◆ TASK DESCRIPTION
Each line of the data below either holds "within" or does not. Report how many do, and only that.

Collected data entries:
- Opening Delimiter -

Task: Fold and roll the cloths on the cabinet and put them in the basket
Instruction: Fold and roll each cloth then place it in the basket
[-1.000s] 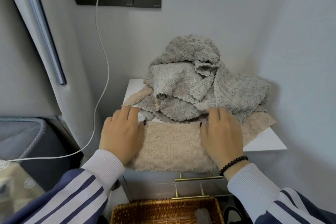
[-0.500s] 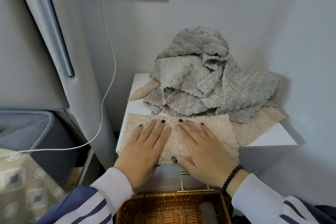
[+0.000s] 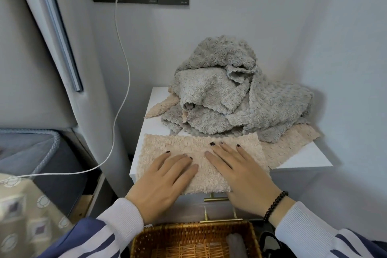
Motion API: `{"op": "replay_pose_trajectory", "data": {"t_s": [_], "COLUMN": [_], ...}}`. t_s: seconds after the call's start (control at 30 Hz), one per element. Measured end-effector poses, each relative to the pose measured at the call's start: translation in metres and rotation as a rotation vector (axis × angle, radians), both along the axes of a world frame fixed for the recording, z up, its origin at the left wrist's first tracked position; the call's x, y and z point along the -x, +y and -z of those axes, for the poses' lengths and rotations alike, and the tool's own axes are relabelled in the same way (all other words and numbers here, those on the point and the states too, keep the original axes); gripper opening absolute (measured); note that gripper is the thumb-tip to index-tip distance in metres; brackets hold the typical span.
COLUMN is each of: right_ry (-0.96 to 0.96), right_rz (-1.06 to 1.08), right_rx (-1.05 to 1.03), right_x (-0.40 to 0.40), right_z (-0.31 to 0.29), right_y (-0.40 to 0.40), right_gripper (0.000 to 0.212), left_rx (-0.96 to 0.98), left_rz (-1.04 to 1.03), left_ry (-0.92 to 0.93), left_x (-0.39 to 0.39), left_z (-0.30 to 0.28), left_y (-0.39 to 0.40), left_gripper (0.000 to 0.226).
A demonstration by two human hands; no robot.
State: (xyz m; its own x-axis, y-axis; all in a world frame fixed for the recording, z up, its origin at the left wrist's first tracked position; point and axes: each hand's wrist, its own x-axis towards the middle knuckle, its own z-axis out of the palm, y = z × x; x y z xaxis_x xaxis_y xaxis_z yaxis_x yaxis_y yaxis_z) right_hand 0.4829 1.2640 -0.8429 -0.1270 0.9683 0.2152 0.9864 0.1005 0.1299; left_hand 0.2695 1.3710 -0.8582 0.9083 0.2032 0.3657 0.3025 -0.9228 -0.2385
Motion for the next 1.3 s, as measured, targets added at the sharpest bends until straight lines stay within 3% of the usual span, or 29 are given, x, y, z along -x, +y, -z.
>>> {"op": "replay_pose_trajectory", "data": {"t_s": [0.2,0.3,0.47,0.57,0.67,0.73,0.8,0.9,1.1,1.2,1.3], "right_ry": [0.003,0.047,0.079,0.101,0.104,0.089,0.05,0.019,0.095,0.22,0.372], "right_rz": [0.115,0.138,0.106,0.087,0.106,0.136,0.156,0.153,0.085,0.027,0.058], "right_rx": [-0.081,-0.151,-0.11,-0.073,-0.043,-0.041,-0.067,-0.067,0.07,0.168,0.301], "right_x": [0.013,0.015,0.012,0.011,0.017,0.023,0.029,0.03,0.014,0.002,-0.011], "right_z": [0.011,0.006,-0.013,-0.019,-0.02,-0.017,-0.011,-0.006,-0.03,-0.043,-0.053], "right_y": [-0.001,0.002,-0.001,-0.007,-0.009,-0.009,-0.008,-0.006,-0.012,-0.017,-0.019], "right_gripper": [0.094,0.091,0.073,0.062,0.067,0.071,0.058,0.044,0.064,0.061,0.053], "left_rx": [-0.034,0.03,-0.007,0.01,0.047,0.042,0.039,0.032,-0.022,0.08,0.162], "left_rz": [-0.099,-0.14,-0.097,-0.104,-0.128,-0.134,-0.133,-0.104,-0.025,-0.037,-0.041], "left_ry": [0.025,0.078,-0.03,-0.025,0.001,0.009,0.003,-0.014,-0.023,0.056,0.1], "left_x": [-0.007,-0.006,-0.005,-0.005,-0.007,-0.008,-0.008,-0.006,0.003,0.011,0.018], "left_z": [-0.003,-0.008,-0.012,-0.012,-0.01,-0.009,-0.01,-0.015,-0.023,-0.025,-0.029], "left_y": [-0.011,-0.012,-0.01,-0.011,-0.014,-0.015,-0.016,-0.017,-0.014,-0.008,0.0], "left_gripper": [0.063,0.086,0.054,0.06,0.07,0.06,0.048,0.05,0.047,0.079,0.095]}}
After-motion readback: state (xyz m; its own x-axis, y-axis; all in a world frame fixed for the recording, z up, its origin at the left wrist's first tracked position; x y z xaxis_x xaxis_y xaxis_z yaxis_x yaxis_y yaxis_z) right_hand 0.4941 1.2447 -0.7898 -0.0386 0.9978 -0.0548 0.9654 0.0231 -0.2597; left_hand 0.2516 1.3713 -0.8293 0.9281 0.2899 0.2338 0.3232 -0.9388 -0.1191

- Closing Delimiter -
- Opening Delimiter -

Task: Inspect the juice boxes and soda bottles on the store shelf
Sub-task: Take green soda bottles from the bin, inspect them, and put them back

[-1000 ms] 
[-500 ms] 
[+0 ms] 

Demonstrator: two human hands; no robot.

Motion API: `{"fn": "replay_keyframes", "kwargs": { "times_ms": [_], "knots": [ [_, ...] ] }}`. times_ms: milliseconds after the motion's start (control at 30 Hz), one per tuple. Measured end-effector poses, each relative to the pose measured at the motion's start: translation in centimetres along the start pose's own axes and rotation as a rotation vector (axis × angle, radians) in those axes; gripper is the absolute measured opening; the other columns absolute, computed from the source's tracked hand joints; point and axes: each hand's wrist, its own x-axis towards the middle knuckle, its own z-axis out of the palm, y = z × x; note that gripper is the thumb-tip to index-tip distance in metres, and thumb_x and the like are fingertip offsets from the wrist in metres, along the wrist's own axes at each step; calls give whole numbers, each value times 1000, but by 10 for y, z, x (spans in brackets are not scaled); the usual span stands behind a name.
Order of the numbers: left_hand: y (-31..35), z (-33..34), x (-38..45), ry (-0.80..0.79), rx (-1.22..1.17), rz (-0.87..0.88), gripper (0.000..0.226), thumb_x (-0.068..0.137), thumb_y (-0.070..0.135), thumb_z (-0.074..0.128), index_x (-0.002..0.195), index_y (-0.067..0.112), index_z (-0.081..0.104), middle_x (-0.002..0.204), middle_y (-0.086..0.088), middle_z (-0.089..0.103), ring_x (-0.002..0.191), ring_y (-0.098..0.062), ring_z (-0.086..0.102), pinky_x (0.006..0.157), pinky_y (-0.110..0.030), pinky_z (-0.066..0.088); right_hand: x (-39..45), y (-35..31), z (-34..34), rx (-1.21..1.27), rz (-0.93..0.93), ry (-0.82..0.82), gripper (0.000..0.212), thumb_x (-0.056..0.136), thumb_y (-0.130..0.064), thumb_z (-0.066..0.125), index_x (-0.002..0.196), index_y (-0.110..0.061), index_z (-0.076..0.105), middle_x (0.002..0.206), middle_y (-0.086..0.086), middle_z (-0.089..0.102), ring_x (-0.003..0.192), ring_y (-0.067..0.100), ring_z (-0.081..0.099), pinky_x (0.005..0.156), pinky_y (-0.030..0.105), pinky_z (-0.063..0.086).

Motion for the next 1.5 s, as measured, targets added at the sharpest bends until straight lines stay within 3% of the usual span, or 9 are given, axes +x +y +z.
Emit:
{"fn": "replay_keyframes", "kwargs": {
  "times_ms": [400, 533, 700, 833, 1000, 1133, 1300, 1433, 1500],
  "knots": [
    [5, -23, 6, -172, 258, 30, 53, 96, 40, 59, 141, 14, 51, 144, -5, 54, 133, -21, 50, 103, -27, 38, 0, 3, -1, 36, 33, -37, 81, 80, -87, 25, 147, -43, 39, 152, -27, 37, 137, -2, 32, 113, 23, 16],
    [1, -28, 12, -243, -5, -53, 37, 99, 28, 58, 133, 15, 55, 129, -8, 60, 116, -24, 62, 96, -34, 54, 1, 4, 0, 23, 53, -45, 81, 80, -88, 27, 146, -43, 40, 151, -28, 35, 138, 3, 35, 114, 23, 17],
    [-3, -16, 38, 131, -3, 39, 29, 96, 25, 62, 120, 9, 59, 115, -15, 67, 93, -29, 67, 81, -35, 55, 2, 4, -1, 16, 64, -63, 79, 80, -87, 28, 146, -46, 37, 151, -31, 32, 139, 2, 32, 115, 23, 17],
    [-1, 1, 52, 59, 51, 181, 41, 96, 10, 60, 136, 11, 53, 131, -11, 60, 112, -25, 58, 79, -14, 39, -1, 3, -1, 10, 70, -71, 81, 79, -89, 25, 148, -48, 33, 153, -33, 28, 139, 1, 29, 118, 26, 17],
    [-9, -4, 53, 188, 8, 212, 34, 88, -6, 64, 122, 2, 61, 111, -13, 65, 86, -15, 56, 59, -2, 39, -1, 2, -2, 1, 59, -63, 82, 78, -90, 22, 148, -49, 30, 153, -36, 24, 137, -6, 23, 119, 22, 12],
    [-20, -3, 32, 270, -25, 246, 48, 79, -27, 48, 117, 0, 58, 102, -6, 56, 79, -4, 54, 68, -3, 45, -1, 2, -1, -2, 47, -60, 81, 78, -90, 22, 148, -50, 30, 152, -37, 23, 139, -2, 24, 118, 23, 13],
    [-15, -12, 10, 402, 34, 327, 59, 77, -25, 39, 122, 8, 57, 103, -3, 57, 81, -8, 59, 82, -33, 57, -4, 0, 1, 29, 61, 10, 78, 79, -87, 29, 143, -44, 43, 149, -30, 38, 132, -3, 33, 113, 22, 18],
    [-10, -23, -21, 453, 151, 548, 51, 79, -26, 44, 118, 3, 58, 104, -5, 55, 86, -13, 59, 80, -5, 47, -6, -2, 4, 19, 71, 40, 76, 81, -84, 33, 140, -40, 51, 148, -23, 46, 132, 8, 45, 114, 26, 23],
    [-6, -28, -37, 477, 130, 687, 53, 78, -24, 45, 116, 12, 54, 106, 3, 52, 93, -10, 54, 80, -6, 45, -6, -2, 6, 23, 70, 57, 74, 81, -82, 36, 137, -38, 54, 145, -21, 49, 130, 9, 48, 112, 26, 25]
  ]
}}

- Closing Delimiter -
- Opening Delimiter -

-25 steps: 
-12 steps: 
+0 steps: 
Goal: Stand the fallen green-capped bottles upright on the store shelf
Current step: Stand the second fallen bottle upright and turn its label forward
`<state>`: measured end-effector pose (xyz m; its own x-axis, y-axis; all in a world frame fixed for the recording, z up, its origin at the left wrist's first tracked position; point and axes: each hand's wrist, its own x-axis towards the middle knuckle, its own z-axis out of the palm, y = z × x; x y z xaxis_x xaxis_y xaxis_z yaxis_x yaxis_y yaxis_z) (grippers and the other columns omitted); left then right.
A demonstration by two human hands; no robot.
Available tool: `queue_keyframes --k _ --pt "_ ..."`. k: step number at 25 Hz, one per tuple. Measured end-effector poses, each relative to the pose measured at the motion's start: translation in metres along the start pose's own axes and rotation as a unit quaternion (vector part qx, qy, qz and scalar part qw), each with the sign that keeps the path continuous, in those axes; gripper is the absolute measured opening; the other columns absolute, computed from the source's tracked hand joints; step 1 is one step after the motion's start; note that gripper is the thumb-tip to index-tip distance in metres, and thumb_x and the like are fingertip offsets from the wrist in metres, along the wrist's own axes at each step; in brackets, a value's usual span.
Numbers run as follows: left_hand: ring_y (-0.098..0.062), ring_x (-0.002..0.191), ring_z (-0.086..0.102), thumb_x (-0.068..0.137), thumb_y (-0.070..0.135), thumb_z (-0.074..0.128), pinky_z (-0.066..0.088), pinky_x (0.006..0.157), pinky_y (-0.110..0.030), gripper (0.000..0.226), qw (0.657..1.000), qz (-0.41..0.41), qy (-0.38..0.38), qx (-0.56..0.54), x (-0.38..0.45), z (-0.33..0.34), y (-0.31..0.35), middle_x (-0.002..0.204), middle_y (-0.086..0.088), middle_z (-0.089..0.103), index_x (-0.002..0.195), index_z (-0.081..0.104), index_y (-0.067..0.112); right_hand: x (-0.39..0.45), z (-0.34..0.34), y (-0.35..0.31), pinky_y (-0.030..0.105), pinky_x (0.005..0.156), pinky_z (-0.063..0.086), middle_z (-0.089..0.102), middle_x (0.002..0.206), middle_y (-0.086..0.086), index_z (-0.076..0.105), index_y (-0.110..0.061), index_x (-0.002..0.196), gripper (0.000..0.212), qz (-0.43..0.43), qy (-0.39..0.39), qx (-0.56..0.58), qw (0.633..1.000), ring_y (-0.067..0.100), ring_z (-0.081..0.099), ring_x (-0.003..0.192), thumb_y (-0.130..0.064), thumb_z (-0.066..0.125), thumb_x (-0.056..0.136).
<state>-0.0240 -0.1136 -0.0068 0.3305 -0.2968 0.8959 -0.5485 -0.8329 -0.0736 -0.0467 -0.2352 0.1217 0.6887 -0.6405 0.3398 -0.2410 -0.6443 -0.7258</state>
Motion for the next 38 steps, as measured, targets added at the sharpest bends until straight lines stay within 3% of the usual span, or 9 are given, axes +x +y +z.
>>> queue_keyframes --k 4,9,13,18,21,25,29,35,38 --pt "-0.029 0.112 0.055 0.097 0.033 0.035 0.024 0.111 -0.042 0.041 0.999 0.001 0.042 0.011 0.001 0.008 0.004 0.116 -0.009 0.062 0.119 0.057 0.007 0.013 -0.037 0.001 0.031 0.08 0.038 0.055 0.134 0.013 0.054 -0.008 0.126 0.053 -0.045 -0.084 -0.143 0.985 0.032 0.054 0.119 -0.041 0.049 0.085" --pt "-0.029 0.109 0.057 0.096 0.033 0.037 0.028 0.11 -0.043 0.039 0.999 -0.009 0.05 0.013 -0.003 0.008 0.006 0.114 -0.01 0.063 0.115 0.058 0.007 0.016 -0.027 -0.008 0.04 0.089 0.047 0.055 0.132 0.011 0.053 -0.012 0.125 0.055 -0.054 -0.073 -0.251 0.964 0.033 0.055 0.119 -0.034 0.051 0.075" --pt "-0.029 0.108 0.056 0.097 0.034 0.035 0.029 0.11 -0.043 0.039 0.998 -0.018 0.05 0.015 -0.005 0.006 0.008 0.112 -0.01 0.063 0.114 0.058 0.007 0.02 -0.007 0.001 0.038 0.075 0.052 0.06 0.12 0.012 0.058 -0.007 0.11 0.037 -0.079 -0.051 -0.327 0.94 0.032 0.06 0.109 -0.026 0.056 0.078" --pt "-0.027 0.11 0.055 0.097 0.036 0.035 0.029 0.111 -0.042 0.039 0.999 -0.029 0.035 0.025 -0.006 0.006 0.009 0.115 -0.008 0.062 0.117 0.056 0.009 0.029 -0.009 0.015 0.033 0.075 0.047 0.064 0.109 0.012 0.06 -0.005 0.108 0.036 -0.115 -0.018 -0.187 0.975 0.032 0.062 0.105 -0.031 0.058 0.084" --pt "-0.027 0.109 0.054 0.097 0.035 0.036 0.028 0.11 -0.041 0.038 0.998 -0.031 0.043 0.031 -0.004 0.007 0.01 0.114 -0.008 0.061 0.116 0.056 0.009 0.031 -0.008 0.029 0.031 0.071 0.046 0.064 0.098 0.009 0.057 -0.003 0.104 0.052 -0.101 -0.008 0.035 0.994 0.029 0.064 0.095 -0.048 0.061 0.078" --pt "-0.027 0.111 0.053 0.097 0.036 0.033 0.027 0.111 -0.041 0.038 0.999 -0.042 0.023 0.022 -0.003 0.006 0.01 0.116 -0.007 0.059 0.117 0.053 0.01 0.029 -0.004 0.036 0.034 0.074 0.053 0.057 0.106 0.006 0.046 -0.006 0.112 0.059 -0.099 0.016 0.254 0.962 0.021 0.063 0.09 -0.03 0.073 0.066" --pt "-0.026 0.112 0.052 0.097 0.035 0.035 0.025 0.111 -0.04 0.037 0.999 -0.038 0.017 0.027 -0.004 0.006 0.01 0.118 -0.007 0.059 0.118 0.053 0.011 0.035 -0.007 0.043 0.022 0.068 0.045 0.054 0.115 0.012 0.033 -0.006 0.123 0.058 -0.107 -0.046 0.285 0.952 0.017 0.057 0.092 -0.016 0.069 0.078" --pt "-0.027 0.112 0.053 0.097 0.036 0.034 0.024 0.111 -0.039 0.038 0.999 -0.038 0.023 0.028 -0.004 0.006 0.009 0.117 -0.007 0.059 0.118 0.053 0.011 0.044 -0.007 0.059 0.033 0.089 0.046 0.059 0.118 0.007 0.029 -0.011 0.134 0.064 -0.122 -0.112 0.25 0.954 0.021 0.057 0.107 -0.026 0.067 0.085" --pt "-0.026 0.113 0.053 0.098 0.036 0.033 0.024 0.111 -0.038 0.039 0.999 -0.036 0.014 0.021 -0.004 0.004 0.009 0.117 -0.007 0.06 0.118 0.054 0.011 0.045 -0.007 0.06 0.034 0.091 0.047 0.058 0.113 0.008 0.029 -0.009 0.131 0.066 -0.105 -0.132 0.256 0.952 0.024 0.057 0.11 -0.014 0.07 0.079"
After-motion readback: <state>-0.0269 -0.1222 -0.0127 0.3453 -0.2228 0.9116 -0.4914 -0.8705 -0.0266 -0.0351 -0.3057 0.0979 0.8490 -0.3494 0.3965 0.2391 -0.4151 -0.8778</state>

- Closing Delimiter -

◆ COMPLETED EXERCISE
3